CoderAI can boot as a thin public frontend plus one or more internal engine processes. The front imports no heavy torch/transformer/diffuser stacks, keeps the web UI responsive, streams HTTP/SSE to engines, and serves an aggregated status/tasks view.

client ─HTTP/SSE─▶ front (public) ─┬─ engine#0 (CUDA_VISIBLE_DEVICES=0, :8780)
                                  ├─ engine#1 (CUDA_VISIBLE_DEVICES=1, :8781)
                                  └─ ...

Launch	Result
`coderai`	Front on public port; auto-spawns one engine per GPU by default.
`coderai --single-process`	Legacy one-process mode.
`coderai --engine-only --internal-port N`	Internal engine mode normally managed by the front supervisor.

Engine routing and heterogeneous GPUs

Auto-detection favours NVIDIA for one-engine-per-GPU, while mixed systems can declare server.engine_specs with backend, env, and capability settings. A transformers/safetensors model goes to a transformers-capable engine; GGUF can route to a compatible NVIDIA or Vulkan engine.

Per-model engine pin if compatible.
Already-resident model to avoid reloads.
Configured default engine.
Least-loaded compatible engine.

Resource management

VRAM / RAM / disk offload

Models can offload based on per-model settings, GPU limits, and server-wide host RAM caps.

Queues

Requests are queued and processed per model/engine. Concurrency limits can be defaulted and overridden per engine.
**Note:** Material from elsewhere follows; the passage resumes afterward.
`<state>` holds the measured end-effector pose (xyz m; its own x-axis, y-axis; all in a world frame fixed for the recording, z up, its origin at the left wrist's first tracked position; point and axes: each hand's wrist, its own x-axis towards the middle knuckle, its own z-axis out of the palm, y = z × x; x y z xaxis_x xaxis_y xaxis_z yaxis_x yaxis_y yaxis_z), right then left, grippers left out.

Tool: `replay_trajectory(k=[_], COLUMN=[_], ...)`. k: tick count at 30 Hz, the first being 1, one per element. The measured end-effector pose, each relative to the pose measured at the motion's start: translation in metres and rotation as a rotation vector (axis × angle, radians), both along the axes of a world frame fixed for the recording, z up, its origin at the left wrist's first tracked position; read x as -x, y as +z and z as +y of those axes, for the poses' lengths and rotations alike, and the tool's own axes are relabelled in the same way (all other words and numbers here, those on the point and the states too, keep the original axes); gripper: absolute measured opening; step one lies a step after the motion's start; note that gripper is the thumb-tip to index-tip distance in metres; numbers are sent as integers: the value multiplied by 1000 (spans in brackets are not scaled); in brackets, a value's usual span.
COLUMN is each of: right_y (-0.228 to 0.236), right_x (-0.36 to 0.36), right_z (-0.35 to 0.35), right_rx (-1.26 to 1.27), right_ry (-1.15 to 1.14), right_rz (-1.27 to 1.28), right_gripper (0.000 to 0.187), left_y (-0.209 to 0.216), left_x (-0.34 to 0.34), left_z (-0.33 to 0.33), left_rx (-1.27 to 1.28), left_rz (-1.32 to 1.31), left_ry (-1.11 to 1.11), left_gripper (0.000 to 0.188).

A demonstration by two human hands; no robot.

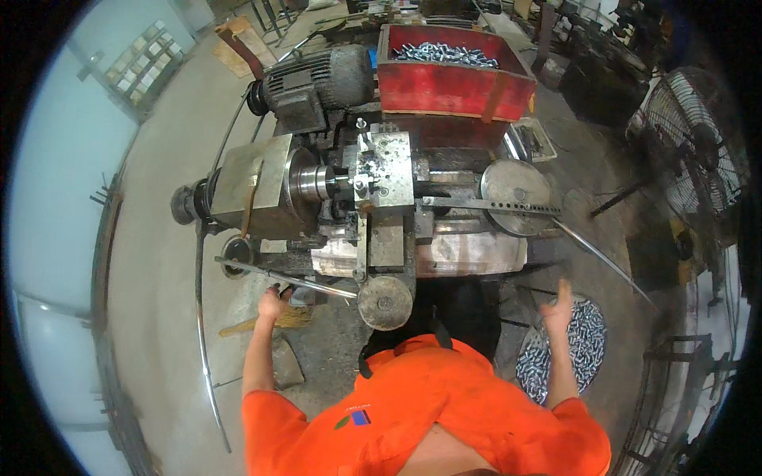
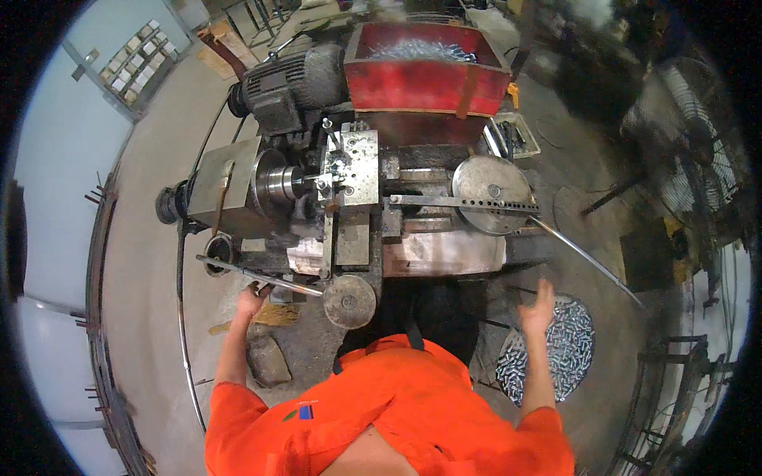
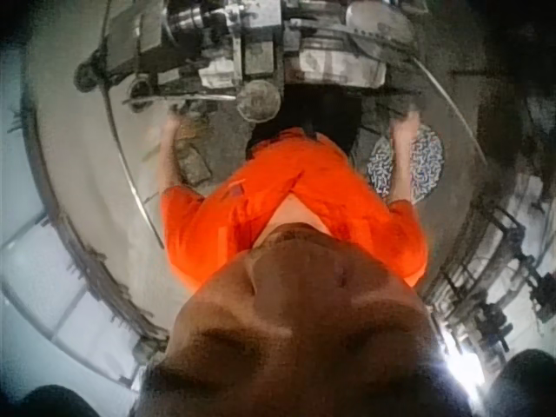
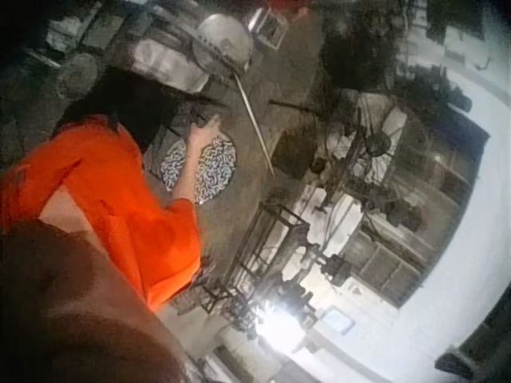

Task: The person operates a metal forming machine by repeatedly inserting small metal pieces into the machine and using a long metal rod to actuate the mechanism. The processed pieces are collected in a red bin above the machine.

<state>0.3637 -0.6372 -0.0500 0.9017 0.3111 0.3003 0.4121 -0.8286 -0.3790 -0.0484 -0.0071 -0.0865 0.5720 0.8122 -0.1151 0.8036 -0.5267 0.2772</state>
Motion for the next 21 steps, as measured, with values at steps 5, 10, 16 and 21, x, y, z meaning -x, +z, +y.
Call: replay_trajectory(k=[5,10,16,21], right_y=[9,13,64,120], right_x=[43,46,25,-12], right_z=[32,51,73,132], right_rx=[-45,-73,-94,-83], right_ry=[74,110,199,244], right_rz=[375,362,328,198], right_gripper=[50,38,35,28], left_y=[-18,-89,-19,-31], left_x=[-40,-59,-21,-25], left_z=[-35,-63,-31,-35], left_rx=[-66,-84,-16,99], left_rz=[252,-134,335,245], left_ry=[176,417,-36,114], left_gripper=[53,52,47,43])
Prompt cache and aggregation

Prompt caching reuses KV cache; prompt aggregation can batch concurrent requests into one inference pass.

Thermal protection

CPU heat pauses all engines; GPU heat pauses only the owning engine, with per-vendor threshold overrides.

Admin, auth, archive

Web sessions use signed cookies; API clients use bearer tokens.
Generated files can be auto-saved to an archive with retention such as 1h, 1d, 1w, 1m, 1y, or never.
The archive can be browsed and deleted via Web Studio and API.
Default admin credentials are for first boot only and should be changed immediately.

Troubleshooting checklist

Model returns 503: check model id, backend compatibility, VRAM/RAM limits, and whether the engine is cooling or wedged.
Vulkan unavailable: verify drivers, ICD files, and GGML_VK_VISIBLE_DEVICES.
stable-diffusion.cpp uses CPU: verify CUDA/Vulkan build flags and runtime libraries.
Broker connected but no routed work: check provider_id, client_id, owner scope, and registration token.
UI hangs during generation: prefer front/engine split rather than single-process mode.